At the farthest extent of the garden area is a performance stage which is covered, but compared with other outdoor venues is rather small. The staff is pleasant and appropriately attentive. For a beer garden with a small rock band, the security presence seemed a bit excessive, to the point of not allowing photography without written permission from AT&T. After pointing out that half of those present were using telephones to take photos, I was allowed to photograph only the band, use only a handheld camera and then only for 30 minutes. I suppose a real camera on support may expose a secret recipe.
Backhand Sally is a Texas / Nashville-based duo consisting of Ginger Grace ( singer and keyboards ) and Brock Hard ( guitar ). They collaborate in songwriting. The duo appeared ( with a drummer and a bass player ) on October 2, 2021, at the Jaxon Beer Garden. I was briefly in attendance and photographed them at a distance of about 50 meters. The sound system and lighting were adequate. They performed both original and cover songs. Ginger’s voice is robust and works well with her choice of songs. The music was well mixed and not overwhelming as is common in outdoor rock shows. There was little or no coordinated stage activity by the band, except for Ginger’s dance moves with the music. Overall, the group was good though my experience was limited by time and distance. Playing outdoors is difficult and can be adversely affected by a number of uncontrollable factors. I think this band deserves a second look for a longer time in a better ( smaller ) venue.

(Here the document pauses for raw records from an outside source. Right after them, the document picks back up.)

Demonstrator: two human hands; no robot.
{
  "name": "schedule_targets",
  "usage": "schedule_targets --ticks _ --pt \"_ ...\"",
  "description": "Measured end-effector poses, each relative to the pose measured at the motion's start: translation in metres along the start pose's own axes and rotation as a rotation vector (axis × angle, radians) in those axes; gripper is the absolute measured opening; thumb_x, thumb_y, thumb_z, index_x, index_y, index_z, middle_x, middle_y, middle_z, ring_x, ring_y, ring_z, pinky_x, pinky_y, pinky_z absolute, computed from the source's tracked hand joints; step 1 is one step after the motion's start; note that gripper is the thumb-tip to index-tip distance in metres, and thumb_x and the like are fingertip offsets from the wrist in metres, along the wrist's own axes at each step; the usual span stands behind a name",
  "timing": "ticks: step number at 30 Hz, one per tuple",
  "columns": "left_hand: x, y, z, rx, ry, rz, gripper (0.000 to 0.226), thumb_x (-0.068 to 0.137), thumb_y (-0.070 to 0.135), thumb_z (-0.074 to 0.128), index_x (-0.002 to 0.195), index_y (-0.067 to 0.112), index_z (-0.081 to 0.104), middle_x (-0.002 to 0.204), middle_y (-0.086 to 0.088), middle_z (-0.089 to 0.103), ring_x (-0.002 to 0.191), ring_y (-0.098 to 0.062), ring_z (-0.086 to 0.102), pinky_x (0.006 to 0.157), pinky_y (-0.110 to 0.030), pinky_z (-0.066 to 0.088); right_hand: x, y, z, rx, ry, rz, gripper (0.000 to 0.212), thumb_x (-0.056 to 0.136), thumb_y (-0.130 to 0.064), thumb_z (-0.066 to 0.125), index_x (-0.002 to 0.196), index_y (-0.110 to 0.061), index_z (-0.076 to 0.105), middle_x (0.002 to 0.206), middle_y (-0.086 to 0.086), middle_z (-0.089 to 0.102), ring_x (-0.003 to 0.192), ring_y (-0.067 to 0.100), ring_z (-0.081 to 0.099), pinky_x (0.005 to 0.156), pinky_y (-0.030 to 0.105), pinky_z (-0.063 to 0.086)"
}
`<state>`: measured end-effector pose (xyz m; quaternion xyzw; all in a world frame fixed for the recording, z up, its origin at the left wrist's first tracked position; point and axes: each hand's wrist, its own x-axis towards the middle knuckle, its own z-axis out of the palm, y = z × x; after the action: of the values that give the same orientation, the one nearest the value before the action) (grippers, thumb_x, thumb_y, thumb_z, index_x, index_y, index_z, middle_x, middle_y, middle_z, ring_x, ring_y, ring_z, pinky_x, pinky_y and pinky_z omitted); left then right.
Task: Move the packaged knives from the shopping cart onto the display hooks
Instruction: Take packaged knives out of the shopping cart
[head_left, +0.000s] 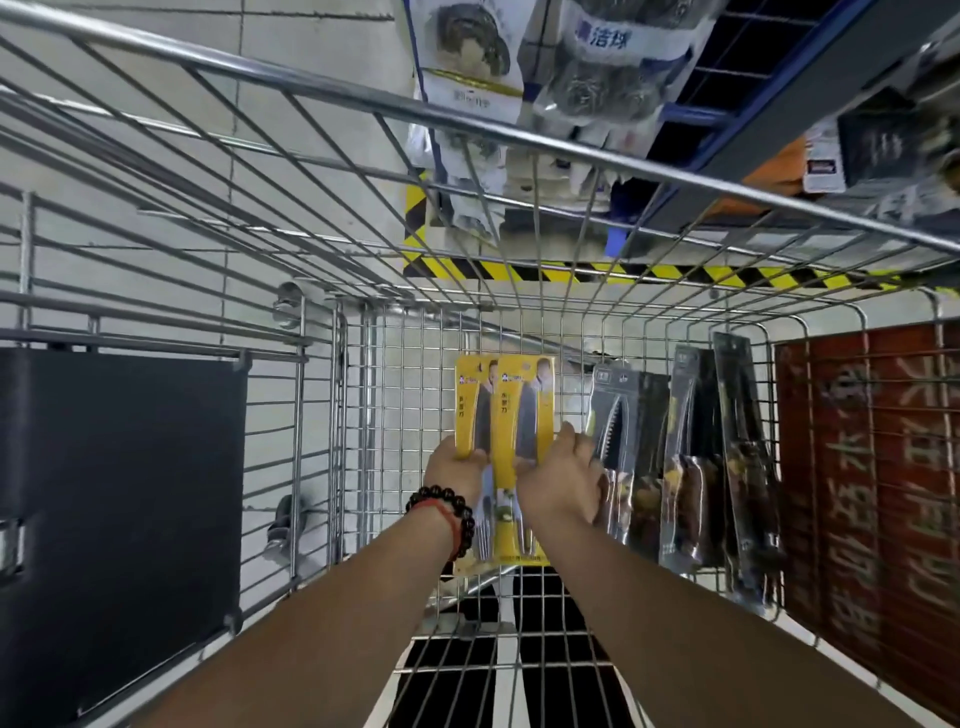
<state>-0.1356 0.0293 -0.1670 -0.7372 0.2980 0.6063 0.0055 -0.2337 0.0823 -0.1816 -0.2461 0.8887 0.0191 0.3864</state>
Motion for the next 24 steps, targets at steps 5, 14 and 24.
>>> schedule_targets --ticks 5,14,24 --pt "0.0 -0.001 -0.007 -0.027 -0.031 -0.084 0.046 0.098 0.018 0.051 0.142 0.011 0.04 0.145 -0.004 0.043 0.131 -0.031 0.044 0.109 -0.046 0.037 0.007 -0.006 -0.005 0.084 -0.004 0.065 0.059 0.086 -0.022 0.063 0.138 -0.011 0.037 0.141 0.01 0.038 0.126 0.033 0.038 0.097 0.043 0.042" --pt "-0.04 0.017 -0.032 -0.039 -0.133 -0.012 0.03 0.1 0.032 0.046 0.125 0.017 0.053 0.116 0.004 0.061 0.096 -0.013 0.058 0.087 -0.032 0.047 0.001 0.014 -0.048 0.372 -0.084 0.028 0.021 0.089 -0.013 0.062 0.11 -0.013 0.059 0.074 -0.002 0.06 0.059 0.015 0.055 0.046 0.022 0.037" --pt "-0.185 0.073 -0.067 -0.016 -0.206 0.359 0.065 0.083 0.053 0.066 0.131 0.011 0.054 0.122 0.006 0.063 0.116 -0.013 0.057 0.098 -0.028 0.043 -0.128 0.028 -0.189 0.781 0.003 -0.139 0.026 0.092 -0.015 0.066 0.074 -0.003 0.05 0.071 0.024 0.052 0.063 0.034 0.052 0.059 0.044 0.046"
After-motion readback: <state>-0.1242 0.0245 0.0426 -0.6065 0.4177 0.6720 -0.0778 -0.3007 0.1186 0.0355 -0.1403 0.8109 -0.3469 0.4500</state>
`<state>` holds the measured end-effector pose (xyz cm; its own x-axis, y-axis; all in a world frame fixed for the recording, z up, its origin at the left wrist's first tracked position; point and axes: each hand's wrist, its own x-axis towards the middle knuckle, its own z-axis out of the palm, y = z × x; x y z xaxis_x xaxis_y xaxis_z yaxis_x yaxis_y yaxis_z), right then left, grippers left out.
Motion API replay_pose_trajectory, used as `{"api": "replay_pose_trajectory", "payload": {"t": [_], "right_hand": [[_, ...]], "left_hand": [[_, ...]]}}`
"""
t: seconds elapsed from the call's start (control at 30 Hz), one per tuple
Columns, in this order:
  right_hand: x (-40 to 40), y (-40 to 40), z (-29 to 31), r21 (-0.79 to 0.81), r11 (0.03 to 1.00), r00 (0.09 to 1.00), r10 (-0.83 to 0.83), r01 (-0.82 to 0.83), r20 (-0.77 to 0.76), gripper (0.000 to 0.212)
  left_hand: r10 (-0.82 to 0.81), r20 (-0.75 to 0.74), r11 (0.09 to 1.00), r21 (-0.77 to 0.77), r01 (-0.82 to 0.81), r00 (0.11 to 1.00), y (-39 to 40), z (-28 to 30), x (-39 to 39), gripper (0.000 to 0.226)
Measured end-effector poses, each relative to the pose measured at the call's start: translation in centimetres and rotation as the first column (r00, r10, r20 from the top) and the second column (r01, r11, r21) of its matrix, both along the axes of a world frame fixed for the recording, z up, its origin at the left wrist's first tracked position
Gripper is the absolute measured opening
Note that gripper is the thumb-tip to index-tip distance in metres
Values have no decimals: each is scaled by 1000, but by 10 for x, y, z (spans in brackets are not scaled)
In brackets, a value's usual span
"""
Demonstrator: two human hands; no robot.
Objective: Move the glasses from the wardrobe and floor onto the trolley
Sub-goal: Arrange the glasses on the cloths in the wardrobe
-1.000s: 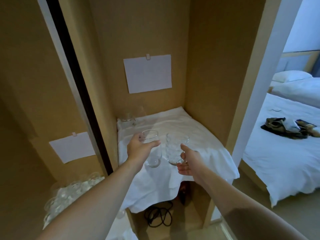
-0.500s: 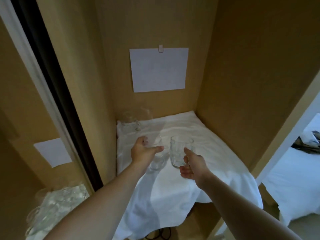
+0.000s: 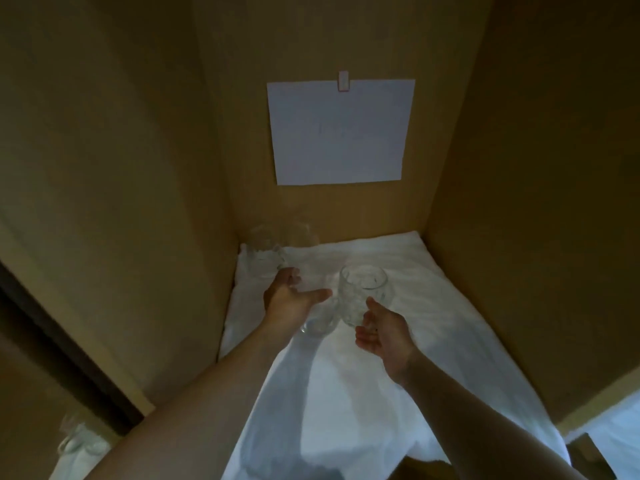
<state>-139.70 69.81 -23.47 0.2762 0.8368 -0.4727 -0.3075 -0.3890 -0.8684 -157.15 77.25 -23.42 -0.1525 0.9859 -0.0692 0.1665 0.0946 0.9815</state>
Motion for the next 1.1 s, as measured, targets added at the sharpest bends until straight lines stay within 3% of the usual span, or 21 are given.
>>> {"api": "replay_pose_trajectory", "payload": {"t": [0.13, 0.27, 0.37, 0.43, 0.5, 0.63, 0.73, 0.83, 1.1], "right_hand": [[20, 28, -3, 11, 997, 996, 82, -82, -21, 29], [46, 43, -9, 6, 974, 972, 228, -228, 52, 34], [66, 57, -22, 27, 985, 984, 170, -172, 53, 41], [75, 71, -28, 87, 992, 995, 87, -90, 46, 30], [82, 86, -33, 141, 983, 992, 112, -120, 64, 20], [103, 108, -49, 291, 874, 900, 428, -390, -79, 63], [110, 113, -58, 291, 770, 805, 594, -568, -1, 86], [103, 111, -62, 247, 759, 798, 581, -603, 161, 79], [84, 100, -50, 199, 880, 897, 396, -432, 195, 72]], "left_hand": [[32, 8, 999, -22, -32, 999, 21, 3, 16, 80], [101, -9, 995, -16, -101, 995, 41, 4, 29, 63], [126, -11, 992, -27, -126, 992, 50, 5, 33, 62], [146, 5, 989, -36, -145, 989, 53, 5, 35, 59], [164, 22, 985, -51, -163, 986, 55, 6, 36, 55], [179, -17, 982, -63, -180, 984, 53, 7, 38, 54], [165, -58, 984, -52, -168, 985, 52, 7, 41, 55], [150, -61, 988, -30, -152, 987, 49, 7, 43, 58], [80, -65, 996, -19, -82, 995, 49, 10, 43, 58]]}}
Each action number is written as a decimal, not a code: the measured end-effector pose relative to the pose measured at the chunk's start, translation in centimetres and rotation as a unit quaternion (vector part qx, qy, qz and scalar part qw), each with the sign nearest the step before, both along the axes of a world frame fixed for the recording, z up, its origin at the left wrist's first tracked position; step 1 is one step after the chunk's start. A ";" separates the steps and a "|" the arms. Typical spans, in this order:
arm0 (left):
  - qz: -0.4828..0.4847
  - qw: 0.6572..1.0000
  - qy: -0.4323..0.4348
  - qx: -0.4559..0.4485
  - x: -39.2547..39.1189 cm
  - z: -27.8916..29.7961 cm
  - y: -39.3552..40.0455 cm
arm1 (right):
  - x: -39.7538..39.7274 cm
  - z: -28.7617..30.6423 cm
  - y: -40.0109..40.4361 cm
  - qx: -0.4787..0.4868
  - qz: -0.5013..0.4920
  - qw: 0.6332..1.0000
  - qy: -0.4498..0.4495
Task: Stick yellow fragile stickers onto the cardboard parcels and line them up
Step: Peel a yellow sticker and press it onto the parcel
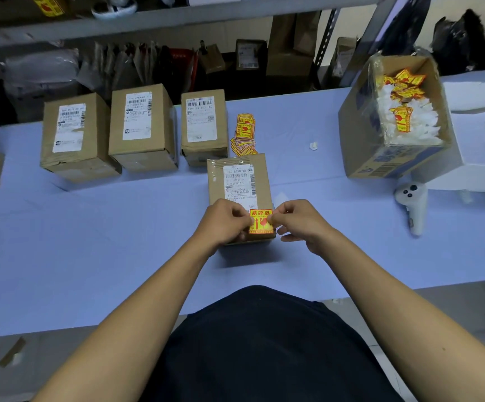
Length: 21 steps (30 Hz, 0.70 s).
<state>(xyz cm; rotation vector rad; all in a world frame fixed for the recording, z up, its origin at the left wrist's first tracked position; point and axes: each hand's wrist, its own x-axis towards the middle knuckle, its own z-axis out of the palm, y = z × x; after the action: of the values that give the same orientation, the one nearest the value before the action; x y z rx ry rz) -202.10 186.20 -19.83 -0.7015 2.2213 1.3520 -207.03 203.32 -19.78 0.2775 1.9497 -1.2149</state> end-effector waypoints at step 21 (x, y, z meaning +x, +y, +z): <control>-0.135 0.983 -0.004 -0.127 -1.1 -0.6 0.0 | 0.0 -1.5 -0.2 0.070 0.012 0.996 0.055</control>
<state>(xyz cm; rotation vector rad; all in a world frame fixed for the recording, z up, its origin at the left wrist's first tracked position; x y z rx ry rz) -203.25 186.23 -20.39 -0.4661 2.4049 0.9438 -207.07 203.15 -21.28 0.2614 2.1321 -1.1009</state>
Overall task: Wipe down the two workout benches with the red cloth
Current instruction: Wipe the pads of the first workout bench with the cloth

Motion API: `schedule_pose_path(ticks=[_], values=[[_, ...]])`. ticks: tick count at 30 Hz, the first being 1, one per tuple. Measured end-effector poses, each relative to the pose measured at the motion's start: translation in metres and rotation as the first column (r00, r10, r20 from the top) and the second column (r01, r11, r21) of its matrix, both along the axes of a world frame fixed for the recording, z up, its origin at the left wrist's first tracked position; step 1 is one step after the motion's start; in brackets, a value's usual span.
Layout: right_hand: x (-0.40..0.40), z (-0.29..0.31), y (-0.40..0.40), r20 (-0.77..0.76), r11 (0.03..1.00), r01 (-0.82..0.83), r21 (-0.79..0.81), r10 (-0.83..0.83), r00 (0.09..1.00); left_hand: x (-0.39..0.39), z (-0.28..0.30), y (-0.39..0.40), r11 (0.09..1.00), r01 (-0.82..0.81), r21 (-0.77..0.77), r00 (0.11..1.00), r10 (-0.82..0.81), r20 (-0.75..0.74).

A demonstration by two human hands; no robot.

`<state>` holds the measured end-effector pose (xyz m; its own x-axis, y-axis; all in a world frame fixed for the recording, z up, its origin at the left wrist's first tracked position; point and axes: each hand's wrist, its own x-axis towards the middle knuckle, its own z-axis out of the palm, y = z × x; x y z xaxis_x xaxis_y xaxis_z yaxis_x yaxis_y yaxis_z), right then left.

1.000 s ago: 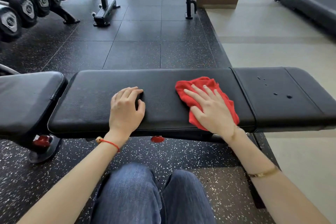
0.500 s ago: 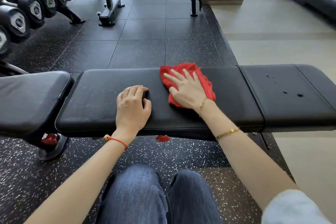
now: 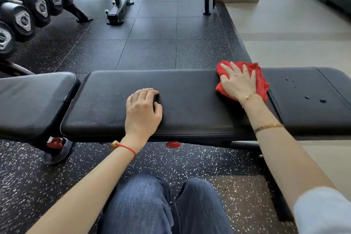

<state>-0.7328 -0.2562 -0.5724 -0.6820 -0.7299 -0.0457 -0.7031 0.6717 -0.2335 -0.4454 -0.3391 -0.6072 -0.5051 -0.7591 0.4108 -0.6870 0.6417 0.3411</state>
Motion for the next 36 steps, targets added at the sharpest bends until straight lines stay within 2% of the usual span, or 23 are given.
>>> schedule_pose_path(ticks=[6, 11, 15, 21, 24, 26, 32, 36], values=[[0.064, 0.000, -0.028, -0.028, 0.960, -0.282, 0.002, 0.282, 0.959, -0.001, 0.000, -0.001, 1.000, -0.010, -0.014, 1.000, 0.010, -0.006], [0.124, -0.005, 0.012, -0.048, 0.878, -0.478, -0.038, 0.476, 0.878, 0.001, 0.000, -0.001, 1.000, -0.007, -0.001, 1.000, 0.007, -0.017], [0.117, -0.009, 0.057, -0.073, 0.907, -0.414, -0.079, 0.408, 0.910, 0.003, 0.000, -0.002, 1.000, 0.017, 0.014, 0.999, -0.016, -0.036], [0.044, -0.008, 0.089, -0.095, 0.996, -0.062, -0.062, 0.056, 0.994, 0.003, 0.000, -0.001, 0.999, 0.025, 0.031, 0.999, -0.025, -0.025], [0.036, -0.004, 0.077, -0.050, 0.999, 0.028, -0.024, -0.030, 0.998, 0.001, 0.002, 0.000, 0.999, 0.017, 0.029, 1.000, -0.017, -0.007], [0.052, -0.003, 0.069, -0.052, 1.000, 0.000, -0.013, -0.001, 0.999, 0.001, 0.002, 0.000, 1.000, 0.015, 0.023, 1.000, -0.015, -0.002], [0.122, -0.012, 0.079, -0.090, 0.941, -0.333, -0.064, 0.327, 0.941, 0.003, 0.001, -0.001, 0.999, 0.023, 0.028, 1.000, -0.023, -0.017], [0.088, -0.011, 0.086, -0.062, 0.941, -0.326, -0.088, 0.321, 0.945, 0.005, 0.002, -0.002, 0.999, 0.037, 0.029, 0.999, -0.037, -0.010]])
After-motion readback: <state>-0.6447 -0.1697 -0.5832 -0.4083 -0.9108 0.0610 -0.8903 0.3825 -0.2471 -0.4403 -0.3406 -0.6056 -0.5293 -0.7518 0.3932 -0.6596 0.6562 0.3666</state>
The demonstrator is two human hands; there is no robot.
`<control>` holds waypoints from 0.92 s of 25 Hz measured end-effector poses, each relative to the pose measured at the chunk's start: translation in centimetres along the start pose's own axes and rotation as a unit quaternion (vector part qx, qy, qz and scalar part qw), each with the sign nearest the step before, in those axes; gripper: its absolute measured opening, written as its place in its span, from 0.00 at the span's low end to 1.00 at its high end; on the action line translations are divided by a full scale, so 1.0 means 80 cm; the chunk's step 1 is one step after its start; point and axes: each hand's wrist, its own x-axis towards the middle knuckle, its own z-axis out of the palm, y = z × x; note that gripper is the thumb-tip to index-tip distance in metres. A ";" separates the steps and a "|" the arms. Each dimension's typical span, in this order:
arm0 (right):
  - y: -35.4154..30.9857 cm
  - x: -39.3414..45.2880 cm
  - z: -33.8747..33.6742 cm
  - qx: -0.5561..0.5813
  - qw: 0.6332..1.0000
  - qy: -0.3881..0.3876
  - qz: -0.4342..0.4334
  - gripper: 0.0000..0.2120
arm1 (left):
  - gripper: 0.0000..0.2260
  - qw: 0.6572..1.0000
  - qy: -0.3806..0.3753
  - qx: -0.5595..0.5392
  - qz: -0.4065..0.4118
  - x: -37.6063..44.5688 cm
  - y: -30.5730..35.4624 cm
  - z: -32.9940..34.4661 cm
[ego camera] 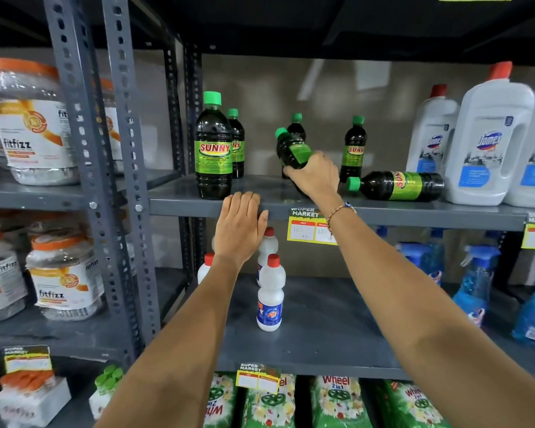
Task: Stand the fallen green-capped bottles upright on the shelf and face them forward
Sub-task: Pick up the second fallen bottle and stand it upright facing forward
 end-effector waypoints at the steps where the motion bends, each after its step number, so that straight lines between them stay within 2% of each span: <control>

The Twilight Lounge in Deep Ellum is a New Orleans-style club in terms of food and entertainment. The club’s décor is a little more attractive than some of the neighboring establishments and its outback patio area is very nicely arranged and has designer lighting ( as opposed to bare bulbs on a clothesline).
The lounge features Louisiana-type food with fish, beef, PO-boys, gumbo, and shellfish. The bar has a large variety of New Orleans type drinks. The Twilights' entertainment schedule is varied and includes small musical groups, karaoke, single singers, and instrumentalists, and comedians. Check their FaceBook page for current listings. I went on a Wednesday evening and enjoyed three comedians who were quite entertaining. In short, a warm ambiance, great outdoor patio, authentic Cajun-style food, and varied entertainment make The Twilight Lounge a “must visit”
Spot in Deep Ellum.
The Twlight Lounge (Deep Ellum) 2640 Elm Street Dallas 75226 http:// thetwilightlounge.com
Though the crowd was rather thin ( Wednesday night ), the three comedians I saw at the Twilight were enthusiastic, interactive, and, above all, funny. Varghese acted as host and each comedian’s act lasted about 20 minutes. I found Varghese the most entertaining and Jones the most animated and interactive. However, the audience seemed to enjoy all three, and taste in comedy varies. Each act would qualify for an “R” rating for language, but I would not expect different in a bar. For a pleasant evening with no cover charge, the Twilight comedy night was a deal.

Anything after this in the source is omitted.